• **The task**: Print the listing that follows, character for character.

• **Collected material**:

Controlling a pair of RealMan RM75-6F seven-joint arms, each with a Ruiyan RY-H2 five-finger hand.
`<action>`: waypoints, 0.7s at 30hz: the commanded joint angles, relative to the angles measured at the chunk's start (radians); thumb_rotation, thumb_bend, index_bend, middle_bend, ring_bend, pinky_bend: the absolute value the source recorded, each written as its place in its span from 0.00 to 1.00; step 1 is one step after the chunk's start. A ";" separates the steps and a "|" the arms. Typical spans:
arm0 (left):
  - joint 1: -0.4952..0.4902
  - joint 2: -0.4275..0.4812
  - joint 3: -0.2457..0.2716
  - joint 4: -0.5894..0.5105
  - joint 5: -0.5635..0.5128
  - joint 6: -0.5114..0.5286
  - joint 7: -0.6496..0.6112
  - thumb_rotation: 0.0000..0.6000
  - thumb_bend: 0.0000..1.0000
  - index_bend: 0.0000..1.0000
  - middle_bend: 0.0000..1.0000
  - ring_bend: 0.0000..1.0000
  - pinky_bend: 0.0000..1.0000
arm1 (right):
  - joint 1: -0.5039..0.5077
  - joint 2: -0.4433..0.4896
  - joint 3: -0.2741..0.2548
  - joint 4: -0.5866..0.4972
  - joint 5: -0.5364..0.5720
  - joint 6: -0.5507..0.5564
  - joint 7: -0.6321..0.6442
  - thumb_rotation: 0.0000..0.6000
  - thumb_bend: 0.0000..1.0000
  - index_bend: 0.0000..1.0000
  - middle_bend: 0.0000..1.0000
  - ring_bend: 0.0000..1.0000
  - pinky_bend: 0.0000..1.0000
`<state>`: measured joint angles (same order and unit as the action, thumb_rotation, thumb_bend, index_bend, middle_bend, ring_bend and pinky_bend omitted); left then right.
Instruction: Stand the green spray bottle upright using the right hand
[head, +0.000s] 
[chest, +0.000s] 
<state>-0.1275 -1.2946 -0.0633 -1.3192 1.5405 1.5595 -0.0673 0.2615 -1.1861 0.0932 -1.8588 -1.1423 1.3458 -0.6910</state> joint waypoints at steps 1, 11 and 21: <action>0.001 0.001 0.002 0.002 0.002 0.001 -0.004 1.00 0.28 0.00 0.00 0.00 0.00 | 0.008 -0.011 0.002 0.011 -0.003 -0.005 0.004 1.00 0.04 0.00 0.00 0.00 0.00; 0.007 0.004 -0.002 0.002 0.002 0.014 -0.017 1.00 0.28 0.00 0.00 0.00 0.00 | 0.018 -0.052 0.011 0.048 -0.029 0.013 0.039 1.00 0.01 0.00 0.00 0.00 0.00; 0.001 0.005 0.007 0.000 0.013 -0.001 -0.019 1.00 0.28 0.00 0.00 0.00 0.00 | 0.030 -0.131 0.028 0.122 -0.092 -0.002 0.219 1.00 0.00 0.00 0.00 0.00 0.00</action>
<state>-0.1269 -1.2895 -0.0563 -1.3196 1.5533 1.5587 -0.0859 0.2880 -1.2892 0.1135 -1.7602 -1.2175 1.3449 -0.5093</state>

• **Task solution**:
Controlling a pair of RealMan RM75-6F seven-joint arms, each with a Ruiyan RY-H2 five-finger hand.
`<action>`: waypoints, 0.7s at 30hz: the commanded joint angles, relative to the angles measured at the chunk's start (radians); thumb_rotation, thumb_bend, index_bend, middle_bend, ring_bend, pinky_bend: the absolute value the source recorded, each written as its place in its span from 0.00 to 1.00; step 1 is one step after the chunk's start. A ";" separates the steps and a "|" the arms. Typical spans:
arm0 (left):
  - joint 1: -0.4952..0.4902
  - joint 2: -0.4275..0.4812
  - joint 3: -0.2457..0.2716
  - joint 4: -0.5894..0.5105
  - joint 5: -0.5635..0.5128
  - joint 6: -0.5114..0.5286
  - joint 7: -0.6496..0.6112
  - thumb_rotation: 0.0000..0.6000
  - thumb_bend: 0.0000..1.0000
  - index_bend: 0.0000..1.0000
  - middle_bend: 0.0000..1.0000
  - ring_bend: 0.0000..1.0000
  - pinky_bend: 0.0000..1.0000
arm1 (right):
  - joint 1: -0.5039..0.5077
  - joint 2: -0.4433..0.4896
  - joint 3: -0.2741..0.2548
  - joint 4: -0.5866..0.4972
  - joint 5: -0.5364..0.5720
  - joint 6: -0.5507..0.5564
  - joint 7: -0.6321..0.6442
  - thumb_rotation: 0.0000..0.6000
  - thumb_bend: 0.0000..1.0000
  - index_bend: 0.0000..1.0000
  - middle_bend: 0.0000..1.0000
  - ring_bend: 0.0000..1.0000
  - pinky_bend: 0.0000..1.0000
`<state>`: measured joint angles (same order and unit as the action, thumb_rotation, thumb_bend, index_bend, middle_bend, ring_bend and pinky_bend omitted); left then right.
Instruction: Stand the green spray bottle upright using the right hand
[head, +0.000s] 
[chest, +0.000s] 
<state>-0.1275 -1.2946 -0.0633 -1.3192 1.5405 1.5595 -0.0673 0.2615 -1.1861 0.0932 -1.8588 -1.1423 1.3458 -0.6910</state> joint waypoints at steps 1, 11 and 21: <action>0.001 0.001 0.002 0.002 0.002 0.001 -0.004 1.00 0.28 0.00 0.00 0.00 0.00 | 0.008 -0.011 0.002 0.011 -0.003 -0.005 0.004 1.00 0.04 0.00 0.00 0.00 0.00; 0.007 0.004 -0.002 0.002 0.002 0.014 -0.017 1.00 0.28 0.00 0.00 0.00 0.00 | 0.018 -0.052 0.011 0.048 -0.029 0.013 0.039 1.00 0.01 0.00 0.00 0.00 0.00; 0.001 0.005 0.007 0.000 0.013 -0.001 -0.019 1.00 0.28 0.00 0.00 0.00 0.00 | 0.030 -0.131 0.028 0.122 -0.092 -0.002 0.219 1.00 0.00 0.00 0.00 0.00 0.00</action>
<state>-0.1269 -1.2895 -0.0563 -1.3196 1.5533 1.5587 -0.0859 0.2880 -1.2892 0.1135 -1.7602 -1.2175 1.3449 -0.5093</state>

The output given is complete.